You know what you could do? You could just build a load more houses. There's plenty of land north of Prestbury, and they'd then keep the shops going. It would mean that it wouldn't look like so much of a museum that it does now, though.

Monday, 2 August 2010


Think tank the IPPR and campaign group Internocracy argue private sector firms are "almost certainly" breaking the law by offering unpaid internships. 
The report says many volunteers could be legally defined as workers under national minimum wage legislation. 
It warns the current position leaves employers open to compensation claims.
"We now have entire industries that rely on the willingness of young people to work for free," said Mr Potter.
"In the long run this is bad for business because it damages the reputation of these industries and makes it difficult for them to recruit for the broadest pool of talent.

No, that's completely and utterly wrong.

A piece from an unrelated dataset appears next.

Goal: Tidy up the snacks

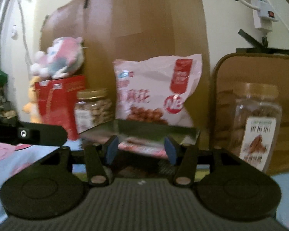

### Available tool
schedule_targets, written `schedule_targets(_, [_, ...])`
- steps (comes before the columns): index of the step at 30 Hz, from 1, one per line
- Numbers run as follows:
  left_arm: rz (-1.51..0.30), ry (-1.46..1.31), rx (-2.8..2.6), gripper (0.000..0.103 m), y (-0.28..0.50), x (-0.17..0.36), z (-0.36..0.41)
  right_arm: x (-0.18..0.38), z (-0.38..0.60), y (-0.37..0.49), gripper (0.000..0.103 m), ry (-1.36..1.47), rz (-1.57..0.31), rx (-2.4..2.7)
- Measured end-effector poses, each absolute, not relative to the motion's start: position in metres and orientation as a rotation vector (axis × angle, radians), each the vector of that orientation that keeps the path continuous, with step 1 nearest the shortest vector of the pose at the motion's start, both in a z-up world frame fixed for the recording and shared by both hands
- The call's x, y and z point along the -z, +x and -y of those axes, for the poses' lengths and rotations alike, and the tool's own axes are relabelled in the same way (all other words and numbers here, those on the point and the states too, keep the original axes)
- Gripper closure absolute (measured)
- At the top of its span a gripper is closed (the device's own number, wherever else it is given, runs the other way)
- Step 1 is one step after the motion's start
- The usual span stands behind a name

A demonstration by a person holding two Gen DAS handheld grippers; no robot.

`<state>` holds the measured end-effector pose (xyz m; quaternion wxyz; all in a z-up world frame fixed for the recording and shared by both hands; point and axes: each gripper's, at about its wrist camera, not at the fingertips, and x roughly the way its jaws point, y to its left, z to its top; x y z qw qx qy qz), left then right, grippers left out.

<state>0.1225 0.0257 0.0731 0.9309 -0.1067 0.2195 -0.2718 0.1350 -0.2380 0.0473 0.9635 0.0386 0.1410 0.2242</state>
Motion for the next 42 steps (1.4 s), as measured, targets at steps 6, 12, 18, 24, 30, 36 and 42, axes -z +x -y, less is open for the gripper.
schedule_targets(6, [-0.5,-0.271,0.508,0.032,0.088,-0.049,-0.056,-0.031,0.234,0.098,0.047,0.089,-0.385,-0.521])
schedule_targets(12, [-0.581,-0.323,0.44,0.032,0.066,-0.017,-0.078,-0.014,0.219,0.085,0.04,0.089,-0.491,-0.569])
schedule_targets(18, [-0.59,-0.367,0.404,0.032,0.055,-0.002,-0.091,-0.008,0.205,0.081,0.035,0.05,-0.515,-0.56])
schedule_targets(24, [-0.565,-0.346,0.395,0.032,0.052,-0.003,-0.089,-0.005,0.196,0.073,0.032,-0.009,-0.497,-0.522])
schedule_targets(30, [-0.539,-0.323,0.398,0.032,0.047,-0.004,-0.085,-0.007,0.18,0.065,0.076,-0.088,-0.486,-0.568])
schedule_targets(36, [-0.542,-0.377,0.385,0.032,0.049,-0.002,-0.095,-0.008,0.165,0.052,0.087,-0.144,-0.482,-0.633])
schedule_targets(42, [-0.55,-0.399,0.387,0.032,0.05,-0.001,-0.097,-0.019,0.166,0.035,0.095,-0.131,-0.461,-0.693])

The benefit of internships/unpaid apprenticeships is precisely that it produces the sort of people that industry wants.

I work in the software industry and the bottom line is that a degree in Comp Sci will give you a good education in how computers work and how to program them to a much greater depth than most workers need. What it doesn't give you is all the stuff that you get from working in an office and on real-live projects, which to my mind is about 30-40% of the job. Which is why industry values experience in a computer department over pieces of paper.

No-one has a problem with people paying for a university education and then not getting paid for their time. Internships are no different. You do some work to gain something that can't be measured in pounds and pence (although it leads to more pounds and pence later). Why shouldn't someone choose to work for free?